Alice Taff works to foster Alaskan language continuity by engaging language community members to document their languages, re-establish situations for language use, and create materials in their languages. Examples of such materials are: Deg Xiyanʼ Xidhoy: Deg Xinag narratives http://www.uas.alaska.edu/arts_sciences/humanities/alaska-languages/deg-xinag.html Woosh Een áyá Yoo X̱ʼatudli.átk: Tlingit Conversations http://www.uas.alaska.edu/arts_sciences/humanities/alaska-languages/cuped/video-conv/ Unangam Tunuu (Aleut language) conversation corpus https://elar.soas.ac.uk/Collection/MPI78647 She is past president of the Society for the Study of the Indigenous Languages of the Americas. Her current research interest is finding links between ancestral Indigenous language use and health.
Melvatha Chee earned her PhD in linguistics from the University of New Mexico and accepted an assistant professor position at the University of Alberta, Edmonton. Her dissertation, “A Longitudinal Cross-Sectional Study on the Acquisition of Navajo Verbs in Children Aged 4 Years 7 Months Through 11 Years 7 Months,” analyzed Navajo child language data she collected. Her research interests are in the areas of morphophonology, polysynthesis, semantics, and acquisition. Her clans are Tsé Nahabiłnii, Kin Îichíi’nii, Hooghan Îání, and Áshįįhí. She maintains a connection to her culture, which enriches her Navajo language skills and knowledge.
Jaeci Hall is currently working on a PhD in linguistics at the University of Oregon. She works on language revitalization of her heritage language, Tututni, an Athabaskan language from Southern Oregon. Her research interests include language revitalization theory and methodology, syntactic and morphological reconstitution of languages that have lost their first-language speakers, as well as Athabaskan language reconstruction. She is employed as a graduate researcher at the Northwest Indian Language Institute (NILI) in Eugene, Oregon.
Millie Yéi Dulitseen Hall comes from the traditional inland Tlingit territory of Teslin, Yukon and has lived in the Yukon Territory for most of her life. She started her studies of the Tlingit language in Juneau, Alaska in 2013. Her intention is to use the first language of her grandmother (her name was Jiyil.axhch Mabel Johnson) daily and in meaningful ways, for the rest of her life. She is pleased and proud that one of her sons, Timothy Shkooyéil Hall, is also learning and interested in the revitalization and teaching of the Tlingit language.

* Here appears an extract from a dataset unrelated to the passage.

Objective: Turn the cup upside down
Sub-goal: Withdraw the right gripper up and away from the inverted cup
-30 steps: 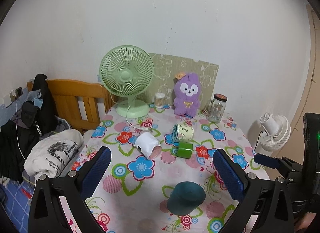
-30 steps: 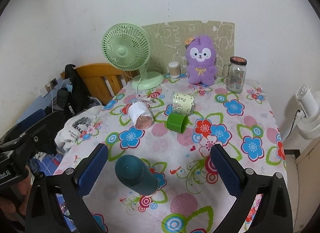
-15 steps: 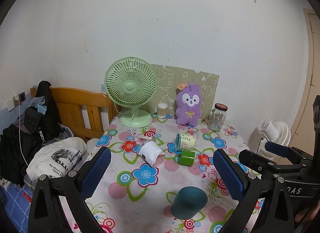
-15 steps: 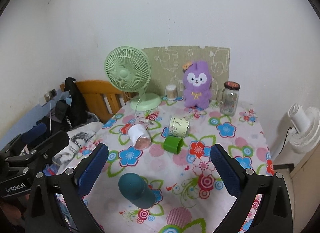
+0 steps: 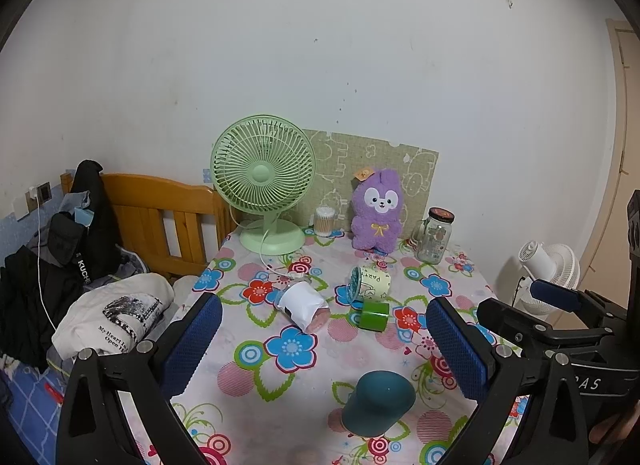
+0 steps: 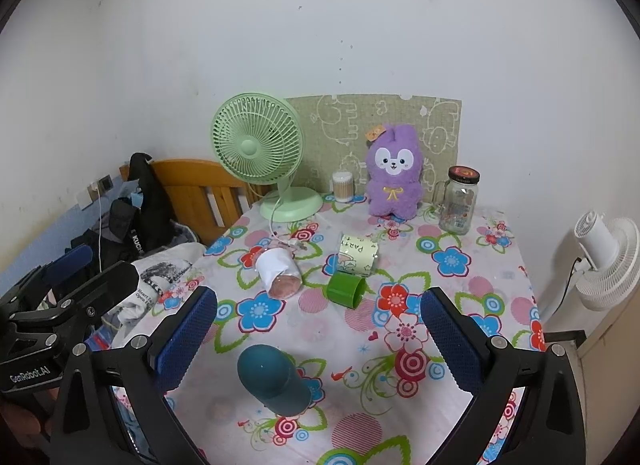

Kawenniyóhstha Nicole Martin received a recognition of completion at the Onkwawénna Kentyóhkwa Mohawk Adult Immersion Program, Six Nations, Ontario in May 2008. She is now a language instructor at the DeadiwÓnöhsnye’s Gëjohgwa’ Seneca Adult Immersion program located in Coldspring in the Country of the Seneca Nation. Her grassroots interests include the 2004 International Indigenous Elders Summit, 2005–2010 Haudenosaunee (Iroquoian) Unity Run, Indigenous Youth United Nations Declaration presentation, and more currently assisting in Haudenosaunee (Iroquoian) language revitalizing efforts where she continues assisting with immersion curriculum development and delivery techniques, and teaching basic conversational language to various groups within the Haudenosaune (Iroquoian) Confederacy homelands.
Annie Johnston, whose Tlingit name is Ḵa’yaadéi, is from the Kóoḵhittaan Clan (Raven Children’s Clan) and the Kóok Hit (Pit House). She lives in Teslin, Yukon Territory, Canada. She lost the use of her Tlingit Language at the Indian residential school she attended for ten years. Today, she continues to learn the language through cultural and traditional activities.